● Task brief
In the entries below, which lines run from the one containing "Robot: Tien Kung" to the one containing "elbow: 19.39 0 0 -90"? Copy exactly those lines, ends included, and no others.

########################################

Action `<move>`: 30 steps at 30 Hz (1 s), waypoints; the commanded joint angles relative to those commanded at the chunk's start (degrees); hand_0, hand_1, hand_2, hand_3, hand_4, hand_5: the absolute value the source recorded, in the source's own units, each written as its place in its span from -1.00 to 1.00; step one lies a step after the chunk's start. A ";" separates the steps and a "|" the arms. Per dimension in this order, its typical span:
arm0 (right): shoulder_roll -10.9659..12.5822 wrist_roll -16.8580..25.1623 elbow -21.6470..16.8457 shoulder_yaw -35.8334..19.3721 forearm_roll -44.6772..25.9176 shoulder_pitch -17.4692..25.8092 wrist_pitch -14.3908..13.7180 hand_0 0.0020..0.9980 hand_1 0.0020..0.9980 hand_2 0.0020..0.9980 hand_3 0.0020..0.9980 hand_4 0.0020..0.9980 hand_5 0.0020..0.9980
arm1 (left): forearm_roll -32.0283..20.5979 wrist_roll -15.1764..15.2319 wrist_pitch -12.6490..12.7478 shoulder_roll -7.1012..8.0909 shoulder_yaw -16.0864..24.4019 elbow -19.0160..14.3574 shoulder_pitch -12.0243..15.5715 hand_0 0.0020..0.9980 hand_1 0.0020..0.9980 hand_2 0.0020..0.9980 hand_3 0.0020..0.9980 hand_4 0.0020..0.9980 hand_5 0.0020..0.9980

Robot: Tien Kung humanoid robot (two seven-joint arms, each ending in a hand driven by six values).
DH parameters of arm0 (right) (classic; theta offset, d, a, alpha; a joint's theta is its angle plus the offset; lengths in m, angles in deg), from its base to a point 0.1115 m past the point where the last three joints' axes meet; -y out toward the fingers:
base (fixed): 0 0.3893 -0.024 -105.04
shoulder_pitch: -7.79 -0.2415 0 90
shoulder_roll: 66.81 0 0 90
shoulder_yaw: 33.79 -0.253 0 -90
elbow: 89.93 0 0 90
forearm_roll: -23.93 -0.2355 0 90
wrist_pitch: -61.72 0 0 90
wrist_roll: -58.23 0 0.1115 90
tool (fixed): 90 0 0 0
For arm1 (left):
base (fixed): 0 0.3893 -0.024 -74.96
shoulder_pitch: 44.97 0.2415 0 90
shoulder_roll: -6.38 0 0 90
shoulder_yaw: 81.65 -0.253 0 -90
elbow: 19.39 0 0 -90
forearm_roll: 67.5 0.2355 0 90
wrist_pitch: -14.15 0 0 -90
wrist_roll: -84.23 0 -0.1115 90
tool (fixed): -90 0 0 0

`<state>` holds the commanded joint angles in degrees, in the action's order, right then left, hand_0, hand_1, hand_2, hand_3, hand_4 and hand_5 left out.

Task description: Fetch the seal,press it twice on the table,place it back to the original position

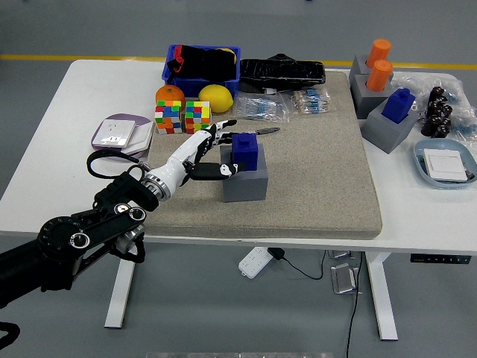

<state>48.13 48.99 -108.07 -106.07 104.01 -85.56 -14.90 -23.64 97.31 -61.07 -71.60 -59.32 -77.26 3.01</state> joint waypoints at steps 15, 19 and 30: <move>-0.17 0.00 0.02 0.18 -0.10 -0.02 0.00 0.66 0.48 0.47 0.41 0.59 0.19 | 1.64 0.21 1.11 -2.47 -0.61 2.02 -0.98 0.93 0.66 0.58 0.88 0.59 -1.00; -0.10 0.02 0.00 0.12 -0.11 -0.04 0.00 0.66 0.48 0.47 0.41 0.59 0.19 | 3.07 0.23 1.87 -2.73 -0.90 2.24 -1.14 0.93 0.66 0.58 0.88 0.59 -1.00; 0.00 0.05 -0.08 0.17 -0.07 -0.07 -0.02 0.66 0.48 0.48 0.41 0.59 0.19 | 3.93 0.73 3.41 -3.45 -1.17 3.24 -1.77 0.87 0.56 0.48 0.83 0.37 -1.00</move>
<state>48.13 49.04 -108.15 -105.90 103.94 -85.63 -14.92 -19.71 98.03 -57.66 -75.05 -60.49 -74.02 1.25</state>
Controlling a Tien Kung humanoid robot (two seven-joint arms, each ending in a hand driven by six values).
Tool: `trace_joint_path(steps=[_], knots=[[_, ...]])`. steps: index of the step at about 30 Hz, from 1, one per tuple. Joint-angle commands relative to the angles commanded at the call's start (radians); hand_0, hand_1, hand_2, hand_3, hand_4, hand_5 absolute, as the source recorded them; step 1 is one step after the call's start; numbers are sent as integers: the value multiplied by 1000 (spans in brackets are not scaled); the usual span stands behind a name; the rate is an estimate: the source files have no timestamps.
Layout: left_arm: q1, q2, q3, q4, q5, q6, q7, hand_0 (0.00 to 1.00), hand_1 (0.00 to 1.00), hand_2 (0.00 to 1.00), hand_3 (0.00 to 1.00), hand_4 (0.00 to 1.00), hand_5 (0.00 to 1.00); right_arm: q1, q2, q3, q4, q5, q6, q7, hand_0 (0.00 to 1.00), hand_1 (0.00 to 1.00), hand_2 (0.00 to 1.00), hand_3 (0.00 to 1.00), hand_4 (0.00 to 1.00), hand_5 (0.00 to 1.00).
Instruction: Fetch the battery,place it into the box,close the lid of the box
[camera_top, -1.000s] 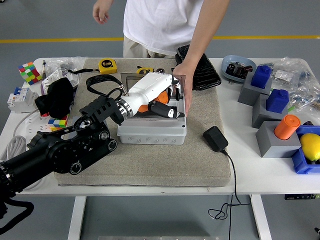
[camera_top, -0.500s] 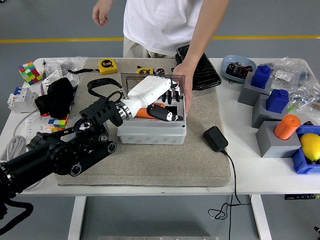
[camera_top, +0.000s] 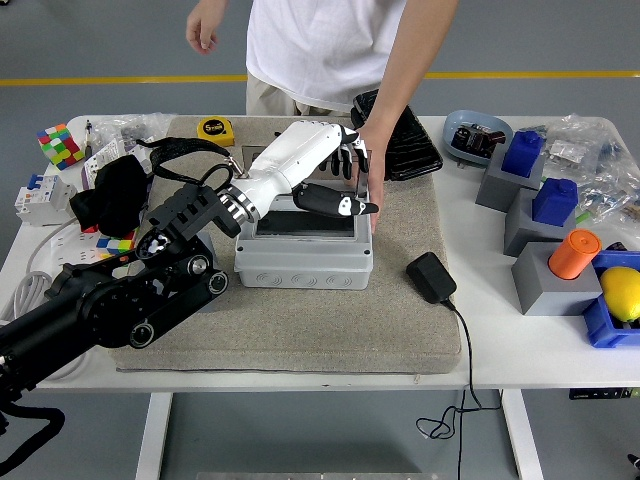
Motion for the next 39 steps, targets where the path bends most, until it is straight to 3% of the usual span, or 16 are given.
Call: trace_joint_path(steps=[4,5,8,10,11,22,23,28,29,34,35,39], knots=[[1,0,-36,-4,-16,30,-24,340,447,427,496,998,445,1,-1,-1,0,1,0,0,656,629,624,542,935,438],[0,-1,-44,2,-17,30,-19,647,710,683,712,998,609,1,-1,-1,0,1,0,0,657,628,624,543,936,438],[-1,0,-56,19,-22,17,2,647,710,683,712,998,609,1,-1,-1,0,1,-1,0,657,628,624,543,936,438],[-1,3,-61,33,-32,-15,39,647,710,683,712,998,609,0,0,-2,1,1,0,0,657,628,624,543,936,438],[0,4,-62,39,-36,-25,50,825,883,891,878,998,821,0,0,-2,1,1,0,0,656,628,624,543,935,437],[12,12,-49,84,-44,-74,110,824,869,870,862,998,850,0,-1,-3,1,0,1,-1,656,630,624,543,936,437],[13,14,-47,83,-43,-76,113,754,792,776,794,998,873,0,-1,-2,1,0,1,-1,656,629,624,543,935,437],[31,38,-31,56,-51,-97,147,754,792,776,794,998,873,0,-1,2,2,-2,0,-1,656,629,624,543,935,437],[34,42,-30,49,-51,-99,150,681,672,668,708,998,869,0,-2,2,2,-2,0,-1,656,628,623,543,935,437],[53,65,-30,14,-47,-116,169,681,672,668,708,998,869,-1,-2,5,2,-4,1,-1,656,628,623,543,935,437],[61,72,-33,-1,-48,-119,172,569,589,651,688,998,871,-1,-2,5,2,-4,1,-1,657,629,623,543,935,438],[82,88,-41,-47,-48,-126,182,569,589,651,688,998,871,-1,-3,6,3,-5,0,0,657,629,623,543,935,438]])
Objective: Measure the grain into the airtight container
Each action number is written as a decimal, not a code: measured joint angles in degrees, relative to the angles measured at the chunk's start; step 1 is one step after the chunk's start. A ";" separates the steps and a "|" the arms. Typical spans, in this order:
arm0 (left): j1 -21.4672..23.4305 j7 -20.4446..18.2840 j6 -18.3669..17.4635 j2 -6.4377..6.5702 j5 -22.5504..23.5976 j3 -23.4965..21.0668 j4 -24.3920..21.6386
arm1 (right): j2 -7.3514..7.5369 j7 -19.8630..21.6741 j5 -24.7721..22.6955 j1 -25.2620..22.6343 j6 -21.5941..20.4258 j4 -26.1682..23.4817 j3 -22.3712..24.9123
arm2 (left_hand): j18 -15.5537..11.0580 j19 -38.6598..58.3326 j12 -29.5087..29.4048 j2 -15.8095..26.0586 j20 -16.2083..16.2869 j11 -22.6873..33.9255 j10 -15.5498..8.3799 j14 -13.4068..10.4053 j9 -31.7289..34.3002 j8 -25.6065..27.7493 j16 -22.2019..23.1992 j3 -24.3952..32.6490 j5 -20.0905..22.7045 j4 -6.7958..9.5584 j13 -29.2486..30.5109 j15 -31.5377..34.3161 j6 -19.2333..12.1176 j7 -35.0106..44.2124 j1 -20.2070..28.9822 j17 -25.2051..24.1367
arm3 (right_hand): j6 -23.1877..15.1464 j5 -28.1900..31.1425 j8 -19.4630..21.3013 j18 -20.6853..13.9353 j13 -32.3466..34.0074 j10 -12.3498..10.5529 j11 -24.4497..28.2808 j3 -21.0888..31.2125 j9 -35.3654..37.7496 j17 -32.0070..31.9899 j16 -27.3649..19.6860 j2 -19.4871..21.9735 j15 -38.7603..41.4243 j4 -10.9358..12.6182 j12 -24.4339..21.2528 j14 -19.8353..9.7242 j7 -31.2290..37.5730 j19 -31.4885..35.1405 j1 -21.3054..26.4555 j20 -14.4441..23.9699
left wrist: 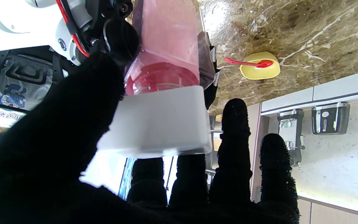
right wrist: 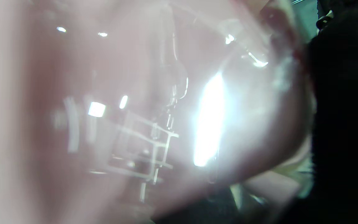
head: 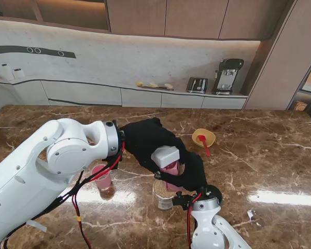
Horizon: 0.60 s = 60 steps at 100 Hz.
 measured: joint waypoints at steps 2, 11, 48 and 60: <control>0.07 0.00 0.04 0.00 -0.01 -0.08 -0.02 | -0.01 0.01 0.01 0.01 0.00 0.00 0.00 | 0.02 0.01 -0.06 0.01 -0.01 -0.04 -0.12 0.00 -0.15 -0.01 0.00 -0.01 -0.08 0.00 0.00 0.00 -0.02 0.00 0.00 0.00 | 0.00 0.00 0.00 0.00 0.00 0.00 0.00 0.00 0.00 0.00 0.00 0.00 0.00 0.00 0.00 0.00 0.00 0.00 0.00 0.00; 0.22 -0.13 0.90 0.00 -0.74 -0.24 -0.09 | -0.03 0.02 0.03 0.06 0.02 -0.03 0.00 | 0.13 0.55 -0.02 0.02 -0.02 0.06 -0.42 0.00 -0.59 -0.09 0.00 -0.01 -0.02 0.00 -0.01 0.01 -0.04 0.00 0.00 0.04 | 0.00 0.00 0.00 0.00 0.00 0.00 0.00 0.00 0.00 0.00 0.00 0.00 0.00 0.00 0.00 0.00 0.00 0.00 0.00 0.00; 0.64 -0.59 1.96 0.00 -1.63 -1.06 -0.46 | -0.08 -0.11 0.08 0.10 0.02 -0.08 0.18 | 0.17 0.65 -6.34 0.61 -1.35 -1.75 -2.12 0.00 -2.00 -1.45 -1.92 -0.04 -0.44 0.01 -0.20 0.00 -0.06 -0.84 0.00 0.05 | 0.00 -0.02 0.00 0.00 0.00 0.00 0.00 0.00 0.00 0.00 0.00 0.00 0.02 0.00 0.00 0.00 0.00 0.01 0.00 0.00; 1.01 -0.81 2.05 0.01 -1.44 -1.52 -0.73 | -0.08 -0.11 0.12 0.12 0.02 -0.08 0.19 | 0.17 0.65 -9.21 0.66 -1.39 -3.10 -2.47 0.00 -2.02 -2.09 -2.47 -0.04 -0.45 0.01 -0.20 -0.05 -0.06 -2.06 0.00 0.05 | 0.00 -0.03 0.00 0.00 0.00 0.00 0.00 0.00 0.00 0.00 0.00 0.00 0.04 0.00 0.00 0.00 0.00 0.01 0.00 0.00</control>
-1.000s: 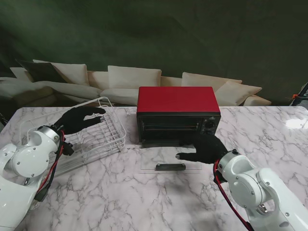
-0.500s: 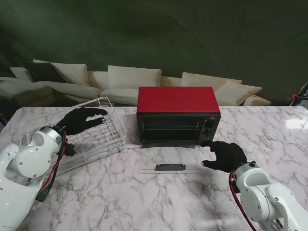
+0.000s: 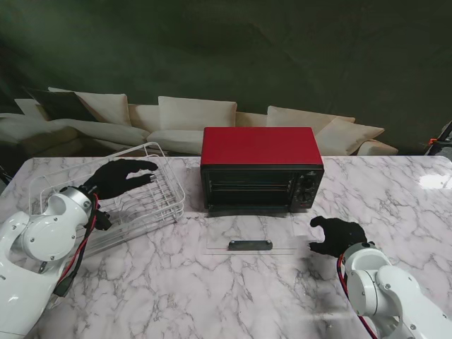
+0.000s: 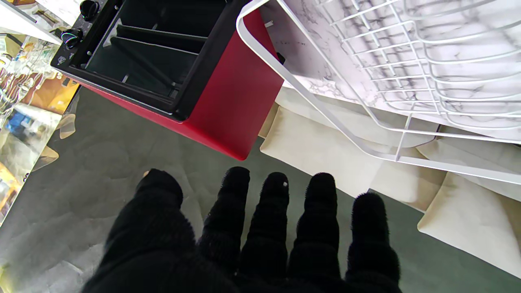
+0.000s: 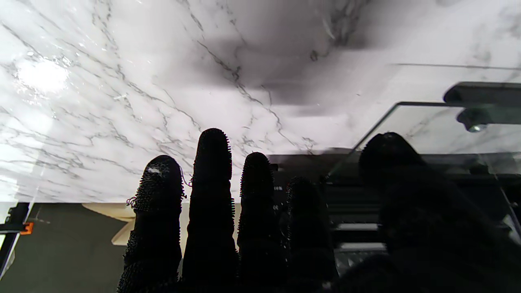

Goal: Slide the trays into the oven

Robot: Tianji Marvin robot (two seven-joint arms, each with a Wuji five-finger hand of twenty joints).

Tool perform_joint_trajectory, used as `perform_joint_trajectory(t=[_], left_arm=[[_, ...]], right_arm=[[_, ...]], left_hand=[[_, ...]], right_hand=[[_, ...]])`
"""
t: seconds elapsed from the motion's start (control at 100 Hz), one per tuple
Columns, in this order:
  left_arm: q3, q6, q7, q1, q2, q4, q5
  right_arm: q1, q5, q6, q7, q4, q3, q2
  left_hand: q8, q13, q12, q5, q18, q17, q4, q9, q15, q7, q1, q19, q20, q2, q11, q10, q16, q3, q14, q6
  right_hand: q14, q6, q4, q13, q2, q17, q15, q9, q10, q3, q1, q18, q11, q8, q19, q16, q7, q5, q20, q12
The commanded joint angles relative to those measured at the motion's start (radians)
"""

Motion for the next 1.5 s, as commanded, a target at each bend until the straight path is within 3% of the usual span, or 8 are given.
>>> perform_joint_trajectory(t=[0.0, 0.38, 0.87, 1.13, 1.49], left_arm=[[0.004, 0.005, -0.014, 0.002, -0.002, 0.004, 0.002], [0.004, 0.005, -0.016, 0.003, -0.002, 0.007, 0.002], [0.007, 0.005, -0.021, -0.001, 0.0, 0.012, 0.0], [0.002, 0.005, -0.019, 0.002, -0.001, 0.012, 0.001], [0.001, 0.001, -0.016, 0.001, -0.001, 0.017, 0.001]], right_arm=[[0.018, -0.004, 0.016, 0.008, 0.032, -0.011, 0.001], [0.127, -0.009, 0.073, -0.03, 0.18, -0.115, 0.005], [0.233, 0.071, 0.157, -0.04, 0.279, -0.245, 0.005], [0.232, 0.108, 0.15, -0.027, 0.264, -0.255, 0.005], [0.171, 0.138, 0.119, -0.014, 0.16, -0.199, 0.001]], left_hand=[[0.01, 0.021, 0.009, 0.021, 0.028, -0.01, -0.011, 0.019, 0.006, 0.008, 0.001, -0.014, 0.023, 0.042, 0.008, -0.001, 0.017, -0.031, 0.006, -0.016], [0.01, 0.02, 0.01, 0.02, 0.029, -0.011, -0.011, 0.018, 0.006, 0.007, 0.001, -0.014, 0.023, 0.043, 0.007, -0.001, 0.017, -0.031, 0.007, -0.016], [0.009, 0.021, 0.01, 0.02, 0.029, -0.01, -0.011, 0.019, 0.007, 0.008, 0.001, -0.014, 0.023, 0.043, 0.007, 0.0, 0.017, -0.031, 0.007, -0.016], [0.009, 0.021, 0.01, 0.021, 0.028, -0.011, -0.011, 0.02, 0.007, 0.008, 0.001, -0.015, 0.023, 0.043, 0.007, 0.001, 0.017, -0.031, 0.007, -0.015], [0.009, 0.02, 0.01, 0.021, 0.03, -0.011, -0.011, 0.02, 0.006, 0.008, 0.0, -0.015, 0.023, 0.043, 0.008, -0.001, 0.017, -0.031, 0.007, -0.016]], right_hand=[[-0.015, 0.02, -0.01, 0.007, -0.01, 0.001, 0.021, 0.002, -0.012, 0.008, -0.051, -0.006, 0.03, 0.02, 0.028, 0.015, 0.009, 0.01, 0.014, 0.011], [-0.022, 0.017, -0.031, 0.002, -0.031, -0.002, 0.059, -0.003, -0.018, -0.033, -0.186, -0.011, 0.042, 0.041, 0.042, 0.03, 0.014, 0.0, 0.022, 0.018], [-0.01, 0.026, -0.034, -0.019, 0.052, -0.018, 0.089, -0.027, -0.007, -0.101, -0.299, -0.012, 0.06, 0.056, 0.049, 0.04, 0.012, -0.038, 0.031, 0.023], [-0.008, 0.027, -0.034, -0.026, 0.068, -0.024, 0.09, -0.031, -0.005, -0.122, -0.337, -0.011, 0.057, 0.057, 0.047, 0.039, 0.007, -0.034, 0.032, 0.021], [0.009, 0.043, -0.036, -0.024, 0.101, -0.027, 0.091, -0.013, 0.013, -0.136, -0.363, -0.004, 0.048, 0.055, 0.048, 0.04, -0.004, 0.0, 0.038, 0.016]])
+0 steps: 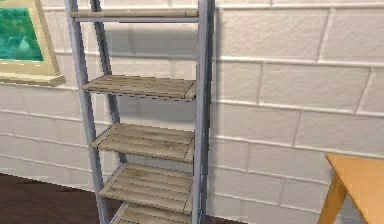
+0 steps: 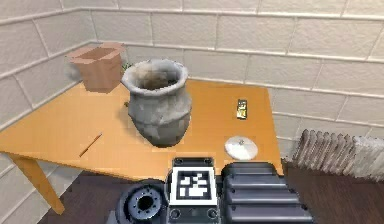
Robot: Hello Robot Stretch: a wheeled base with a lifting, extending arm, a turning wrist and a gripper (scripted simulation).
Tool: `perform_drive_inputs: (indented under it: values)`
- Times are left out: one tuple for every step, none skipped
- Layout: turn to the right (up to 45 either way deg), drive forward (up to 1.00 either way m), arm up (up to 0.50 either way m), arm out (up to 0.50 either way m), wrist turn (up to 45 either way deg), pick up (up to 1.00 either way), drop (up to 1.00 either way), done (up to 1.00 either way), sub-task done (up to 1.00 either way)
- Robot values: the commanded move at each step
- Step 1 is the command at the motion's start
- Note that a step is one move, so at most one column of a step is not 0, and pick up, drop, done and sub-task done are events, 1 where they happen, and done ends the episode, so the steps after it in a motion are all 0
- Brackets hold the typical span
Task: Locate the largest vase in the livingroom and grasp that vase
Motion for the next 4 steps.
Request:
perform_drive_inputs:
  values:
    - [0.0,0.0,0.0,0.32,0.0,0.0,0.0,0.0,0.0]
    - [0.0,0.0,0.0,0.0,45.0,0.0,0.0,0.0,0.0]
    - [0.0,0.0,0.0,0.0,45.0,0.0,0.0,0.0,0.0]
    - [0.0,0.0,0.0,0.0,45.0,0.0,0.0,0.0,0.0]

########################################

● Reply
Robot: Tien Kung humanoid robot (two seven-joint arms, each ending in a hand driven by six values).
DH parameters of arm0 (right) (classic; theta offset, d, a, alpha; a joint's theta is its angle plus the offset; lengths in m, angles in deg), from its base to a point 0.1115 m past the point where the last three joints' axes meet; -y out toward the fingers:
base (fixed): 0 0.3893 -0.024 -105.04
shoulder_pitch: -7.79 -0.2415 0 90
shoulder_roll: 66.81 0 0 90
shoulder_yaw: 33.79 -0.253 0 -90
elbow: 89.93 0 0 90
forearm_roll: -23.93 -0.2355 0 90
wrist_pitch: -61.72 0 0 90
wrist_roll: -58.23 0 0.1115 90
tool (fixed): 90 0 0 0
For arm1 (left):
base (fixed): 0 0.3893 -0.024 -74.96
shoulder_pitch: 44.97 0.2415 0 90
shoulder_roll: -6.38 0 0 90
shoulder_yaw: 81.65 -0.253 0 -90
elbow: 19.39 0 0 -90

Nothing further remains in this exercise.